- What would this manuscript contribute to the scholarly discussion?
- How would this manuscript advance, qualify, or redirect the state of the question?
- How does the author relate what he or she has to say to what other scholars in this field are discussing?
These questions at their base depend on a prior question, namely, Why has the author written this manuscript? We ask this question first because we do not want to publish books that simply reiterate what scholars already know, on the one hand, and because we do not want to publish books written primarily for non-scholars, on the other hand. Instead, we want to publish books that add scholarly information to what is already known.
To get at the contribution to scholarship, then, we focus on the author’s idea behind the manuscript. What is new in the author’s argument, analysis, or information? How will this advance the scholarly conversation?
The job of the publisher’s editor is to decide whether this idea for a book is a good one. Only when the editor is convinced of this is an author’s proposal submitted to the Editorial Board.
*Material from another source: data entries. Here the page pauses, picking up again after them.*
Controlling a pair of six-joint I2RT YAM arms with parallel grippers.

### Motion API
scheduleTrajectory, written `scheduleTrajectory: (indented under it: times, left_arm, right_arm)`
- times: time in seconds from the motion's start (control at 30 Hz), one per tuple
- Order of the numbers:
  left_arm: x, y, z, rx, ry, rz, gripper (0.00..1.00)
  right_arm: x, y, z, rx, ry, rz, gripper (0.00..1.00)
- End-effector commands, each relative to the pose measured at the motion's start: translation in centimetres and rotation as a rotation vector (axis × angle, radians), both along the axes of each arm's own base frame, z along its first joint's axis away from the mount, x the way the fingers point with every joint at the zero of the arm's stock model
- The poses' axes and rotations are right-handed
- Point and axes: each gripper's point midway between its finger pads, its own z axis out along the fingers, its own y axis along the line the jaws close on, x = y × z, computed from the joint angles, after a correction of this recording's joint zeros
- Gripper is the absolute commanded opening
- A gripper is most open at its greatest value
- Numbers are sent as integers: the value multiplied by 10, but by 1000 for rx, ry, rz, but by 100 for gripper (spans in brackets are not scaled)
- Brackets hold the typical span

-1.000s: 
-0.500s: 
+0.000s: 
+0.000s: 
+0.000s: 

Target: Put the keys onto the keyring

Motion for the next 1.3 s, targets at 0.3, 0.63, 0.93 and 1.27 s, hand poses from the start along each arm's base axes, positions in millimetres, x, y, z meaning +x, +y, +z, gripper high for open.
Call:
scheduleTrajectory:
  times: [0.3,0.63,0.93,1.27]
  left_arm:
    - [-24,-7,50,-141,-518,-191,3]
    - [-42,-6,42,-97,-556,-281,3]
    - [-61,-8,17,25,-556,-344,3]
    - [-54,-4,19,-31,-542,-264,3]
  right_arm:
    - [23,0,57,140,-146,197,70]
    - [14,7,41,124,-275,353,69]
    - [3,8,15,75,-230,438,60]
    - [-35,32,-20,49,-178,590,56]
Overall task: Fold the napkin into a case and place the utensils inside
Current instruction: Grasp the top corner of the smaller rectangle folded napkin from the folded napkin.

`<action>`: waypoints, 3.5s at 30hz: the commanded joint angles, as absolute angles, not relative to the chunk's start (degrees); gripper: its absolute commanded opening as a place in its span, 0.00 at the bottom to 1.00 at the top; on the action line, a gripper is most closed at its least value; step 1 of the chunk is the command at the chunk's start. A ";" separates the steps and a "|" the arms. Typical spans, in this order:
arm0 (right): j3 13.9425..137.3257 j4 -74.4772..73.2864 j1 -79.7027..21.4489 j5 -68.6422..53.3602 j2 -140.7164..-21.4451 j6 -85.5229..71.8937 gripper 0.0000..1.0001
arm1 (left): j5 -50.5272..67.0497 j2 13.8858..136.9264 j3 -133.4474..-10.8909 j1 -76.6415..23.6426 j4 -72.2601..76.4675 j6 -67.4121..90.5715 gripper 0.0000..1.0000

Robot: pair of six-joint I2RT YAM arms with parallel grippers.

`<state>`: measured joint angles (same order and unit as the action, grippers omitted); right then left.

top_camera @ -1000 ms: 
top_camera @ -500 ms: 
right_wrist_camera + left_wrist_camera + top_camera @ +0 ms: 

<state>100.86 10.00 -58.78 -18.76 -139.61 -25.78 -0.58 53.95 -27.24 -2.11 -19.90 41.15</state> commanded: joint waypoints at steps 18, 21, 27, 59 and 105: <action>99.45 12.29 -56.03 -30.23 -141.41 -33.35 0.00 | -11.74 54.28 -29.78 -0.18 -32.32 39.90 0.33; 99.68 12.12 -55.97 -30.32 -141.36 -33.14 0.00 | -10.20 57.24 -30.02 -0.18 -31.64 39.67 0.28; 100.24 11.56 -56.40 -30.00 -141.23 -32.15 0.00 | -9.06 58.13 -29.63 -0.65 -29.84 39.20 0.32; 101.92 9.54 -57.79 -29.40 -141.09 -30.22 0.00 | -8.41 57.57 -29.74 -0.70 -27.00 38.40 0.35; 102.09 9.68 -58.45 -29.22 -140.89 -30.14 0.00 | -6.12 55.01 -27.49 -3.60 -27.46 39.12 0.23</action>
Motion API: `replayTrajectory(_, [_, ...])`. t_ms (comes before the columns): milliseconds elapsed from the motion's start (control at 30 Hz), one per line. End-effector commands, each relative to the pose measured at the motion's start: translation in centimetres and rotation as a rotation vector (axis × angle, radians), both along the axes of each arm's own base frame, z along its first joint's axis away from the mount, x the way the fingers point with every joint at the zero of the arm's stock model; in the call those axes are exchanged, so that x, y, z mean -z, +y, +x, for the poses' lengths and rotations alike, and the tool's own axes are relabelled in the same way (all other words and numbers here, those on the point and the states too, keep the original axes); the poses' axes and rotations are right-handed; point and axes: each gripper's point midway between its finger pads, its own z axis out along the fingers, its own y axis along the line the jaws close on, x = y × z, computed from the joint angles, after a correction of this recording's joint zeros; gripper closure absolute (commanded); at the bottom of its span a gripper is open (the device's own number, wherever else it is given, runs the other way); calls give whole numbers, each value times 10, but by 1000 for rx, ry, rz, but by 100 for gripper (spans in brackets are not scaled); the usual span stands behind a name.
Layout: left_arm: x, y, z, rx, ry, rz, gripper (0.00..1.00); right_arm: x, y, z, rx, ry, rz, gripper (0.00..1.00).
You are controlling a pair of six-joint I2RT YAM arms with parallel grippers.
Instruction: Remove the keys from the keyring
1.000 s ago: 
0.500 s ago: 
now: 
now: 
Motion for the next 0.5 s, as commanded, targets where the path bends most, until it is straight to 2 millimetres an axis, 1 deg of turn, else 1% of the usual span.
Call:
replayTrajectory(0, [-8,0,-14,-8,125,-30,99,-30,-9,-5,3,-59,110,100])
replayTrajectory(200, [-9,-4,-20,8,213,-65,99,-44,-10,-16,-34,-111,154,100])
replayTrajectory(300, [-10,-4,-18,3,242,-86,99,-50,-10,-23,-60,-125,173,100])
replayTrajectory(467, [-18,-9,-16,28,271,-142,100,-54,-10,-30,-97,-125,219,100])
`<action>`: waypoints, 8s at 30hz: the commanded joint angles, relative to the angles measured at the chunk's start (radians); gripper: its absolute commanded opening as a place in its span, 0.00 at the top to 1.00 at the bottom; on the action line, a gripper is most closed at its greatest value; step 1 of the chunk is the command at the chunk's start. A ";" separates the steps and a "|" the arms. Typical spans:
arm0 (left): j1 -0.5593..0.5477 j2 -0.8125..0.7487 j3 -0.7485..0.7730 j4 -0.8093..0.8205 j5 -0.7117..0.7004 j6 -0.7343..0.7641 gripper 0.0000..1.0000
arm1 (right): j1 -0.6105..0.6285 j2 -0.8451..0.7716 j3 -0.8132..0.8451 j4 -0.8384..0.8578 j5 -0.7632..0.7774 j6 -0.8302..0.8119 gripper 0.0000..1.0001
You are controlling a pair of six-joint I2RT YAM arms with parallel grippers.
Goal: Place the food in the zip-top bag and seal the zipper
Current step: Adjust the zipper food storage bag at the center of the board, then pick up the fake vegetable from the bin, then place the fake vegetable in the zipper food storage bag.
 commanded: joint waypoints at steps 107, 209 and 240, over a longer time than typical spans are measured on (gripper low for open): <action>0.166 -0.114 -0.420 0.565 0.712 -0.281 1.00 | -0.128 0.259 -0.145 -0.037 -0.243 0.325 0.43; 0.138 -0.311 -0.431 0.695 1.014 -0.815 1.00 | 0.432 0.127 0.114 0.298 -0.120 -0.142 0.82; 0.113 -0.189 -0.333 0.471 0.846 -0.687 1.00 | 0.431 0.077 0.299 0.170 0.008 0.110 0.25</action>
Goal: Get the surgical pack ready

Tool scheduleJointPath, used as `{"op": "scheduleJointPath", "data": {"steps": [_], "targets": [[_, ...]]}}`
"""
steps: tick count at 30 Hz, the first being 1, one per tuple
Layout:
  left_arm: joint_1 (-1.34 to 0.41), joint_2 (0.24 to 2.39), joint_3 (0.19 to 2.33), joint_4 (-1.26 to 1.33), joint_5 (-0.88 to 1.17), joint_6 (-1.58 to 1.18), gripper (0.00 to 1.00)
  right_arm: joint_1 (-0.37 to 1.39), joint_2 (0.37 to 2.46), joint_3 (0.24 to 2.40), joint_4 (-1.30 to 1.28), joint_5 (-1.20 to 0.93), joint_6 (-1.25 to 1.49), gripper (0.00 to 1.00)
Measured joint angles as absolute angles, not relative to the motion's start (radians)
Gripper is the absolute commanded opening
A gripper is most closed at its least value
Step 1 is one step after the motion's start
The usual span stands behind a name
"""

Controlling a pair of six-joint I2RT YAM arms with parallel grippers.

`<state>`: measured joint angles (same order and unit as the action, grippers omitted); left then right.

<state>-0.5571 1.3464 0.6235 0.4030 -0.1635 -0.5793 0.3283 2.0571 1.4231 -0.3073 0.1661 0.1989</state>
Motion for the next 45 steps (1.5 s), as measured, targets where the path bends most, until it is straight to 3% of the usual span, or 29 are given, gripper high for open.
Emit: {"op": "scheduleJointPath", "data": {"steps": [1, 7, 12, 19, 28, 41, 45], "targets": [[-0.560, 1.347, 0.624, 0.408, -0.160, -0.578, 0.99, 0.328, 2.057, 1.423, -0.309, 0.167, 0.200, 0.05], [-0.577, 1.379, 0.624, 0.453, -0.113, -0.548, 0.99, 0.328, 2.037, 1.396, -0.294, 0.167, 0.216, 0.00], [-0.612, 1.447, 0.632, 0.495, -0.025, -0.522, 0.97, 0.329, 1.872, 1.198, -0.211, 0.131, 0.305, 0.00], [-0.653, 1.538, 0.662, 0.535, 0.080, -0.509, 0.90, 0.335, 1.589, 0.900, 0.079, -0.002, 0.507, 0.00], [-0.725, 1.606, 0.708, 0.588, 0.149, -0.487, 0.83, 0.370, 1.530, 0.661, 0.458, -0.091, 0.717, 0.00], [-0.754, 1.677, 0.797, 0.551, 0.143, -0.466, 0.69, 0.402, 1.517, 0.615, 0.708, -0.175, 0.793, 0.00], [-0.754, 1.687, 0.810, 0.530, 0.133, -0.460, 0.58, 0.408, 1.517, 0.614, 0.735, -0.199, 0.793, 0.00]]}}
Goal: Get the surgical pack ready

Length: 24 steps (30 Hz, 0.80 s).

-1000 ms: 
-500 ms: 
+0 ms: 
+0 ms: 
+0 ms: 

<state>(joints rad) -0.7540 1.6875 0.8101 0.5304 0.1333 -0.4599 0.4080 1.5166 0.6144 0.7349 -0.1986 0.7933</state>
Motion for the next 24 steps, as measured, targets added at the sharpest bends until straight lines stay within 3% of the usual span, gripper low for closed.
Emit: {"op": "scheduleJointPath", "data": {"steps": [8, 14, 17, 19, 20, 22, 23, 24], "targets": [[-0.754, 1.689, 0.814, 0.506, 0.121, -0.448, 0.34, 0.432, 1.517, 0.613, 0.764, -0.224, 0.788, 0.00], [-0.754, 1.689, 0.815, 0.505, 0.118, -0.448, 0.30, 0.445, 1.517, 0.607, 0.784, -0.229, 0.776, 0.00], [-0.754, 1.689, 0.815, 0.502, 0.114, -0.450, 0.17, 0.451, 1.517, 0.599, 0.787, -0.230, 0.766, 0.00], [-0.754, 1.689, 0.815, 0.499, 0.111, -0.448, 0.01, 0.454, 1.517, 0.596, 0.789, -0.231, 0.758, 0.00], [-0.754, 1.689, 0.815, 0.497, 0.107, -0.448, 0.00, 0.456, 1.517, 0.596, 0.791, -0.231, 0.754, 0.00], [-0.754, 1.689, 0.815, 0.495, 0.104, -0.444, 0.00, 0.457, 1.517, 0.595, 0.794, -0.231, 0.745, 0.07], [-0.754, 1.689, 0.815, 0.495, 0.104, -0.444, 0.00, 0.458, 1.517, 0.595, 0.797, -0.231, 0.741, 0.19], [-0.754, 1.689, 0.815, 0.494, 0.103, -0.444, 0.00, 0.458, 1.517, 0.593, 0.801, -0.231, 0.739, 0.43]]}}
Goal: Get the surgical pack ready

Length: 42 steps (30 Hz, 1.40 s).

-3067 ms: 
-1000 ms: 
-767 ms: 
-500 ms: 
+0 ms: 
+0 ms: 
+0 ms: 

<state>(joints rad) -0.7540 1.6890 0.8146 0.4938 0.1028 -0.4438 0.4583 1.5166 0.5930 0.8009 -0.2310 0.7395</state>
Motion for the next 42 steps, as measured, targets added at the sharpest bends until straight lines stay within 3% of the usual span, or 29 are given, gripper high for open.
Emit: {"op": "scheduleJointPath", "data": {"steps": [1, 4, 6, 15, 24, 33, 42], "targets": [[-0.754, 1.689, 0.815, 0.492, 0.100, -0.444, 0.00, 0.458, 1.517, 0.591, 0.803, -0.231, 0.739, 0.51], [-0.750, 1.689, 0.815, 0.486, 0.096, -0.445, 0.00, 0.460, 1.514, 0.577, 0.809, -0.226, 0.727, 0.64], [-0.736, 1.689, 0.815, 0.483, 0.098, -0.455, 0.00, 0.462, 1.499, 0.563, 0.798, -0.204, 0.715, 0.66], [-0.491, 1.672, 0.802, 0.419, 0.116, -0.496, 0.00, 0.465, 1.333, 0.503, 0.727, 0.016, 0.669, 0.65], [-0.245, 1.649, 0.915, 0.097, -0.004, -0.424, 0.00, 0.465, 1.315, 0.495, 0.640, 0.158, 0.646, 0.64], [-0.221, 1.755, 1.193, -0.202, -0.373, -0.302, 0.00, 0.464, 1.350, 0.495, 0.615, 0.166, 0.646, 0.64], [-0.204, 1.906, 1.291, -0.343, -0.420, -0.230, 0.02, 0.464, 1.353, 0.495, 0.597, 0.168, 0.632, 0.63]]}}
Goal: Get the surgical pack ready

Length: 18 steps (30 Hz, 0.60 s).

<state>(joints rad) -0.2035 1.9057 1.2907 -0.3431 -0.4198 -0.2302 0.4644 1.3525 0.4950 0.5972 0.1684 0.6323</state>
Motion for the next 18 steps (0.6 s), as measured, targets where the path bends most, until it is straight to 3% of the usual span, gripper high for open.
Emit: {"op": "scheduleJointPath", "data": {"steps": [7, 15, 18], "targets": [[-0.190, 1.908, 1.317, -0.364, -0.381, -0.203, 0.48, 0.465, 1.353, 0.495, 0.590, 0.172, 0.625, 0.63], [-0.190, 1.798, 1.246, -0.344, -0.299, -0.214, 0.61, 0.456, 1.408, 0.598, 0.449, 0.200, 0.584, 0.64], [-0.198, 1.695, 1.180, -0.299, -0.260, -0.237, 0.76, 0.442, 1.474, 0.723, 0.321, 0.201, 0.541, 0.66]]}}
For those proposals endorsed by this board, a publishing agreement is issued to the author.
Every manuscript must be peer reviewed when it is completed. Yet, the peer reviewer is not making a decision about publication; that has already been made by the editorial board. Mellen wants to provide each author both editorial guidance and critical feedback until the final manuscript is completed.
Sometimes this process is ongoing as in the case of three series begun in the 1980s: Opera Reference Index, Toyko War Crimes transscripts, and Schleiermacher Translations.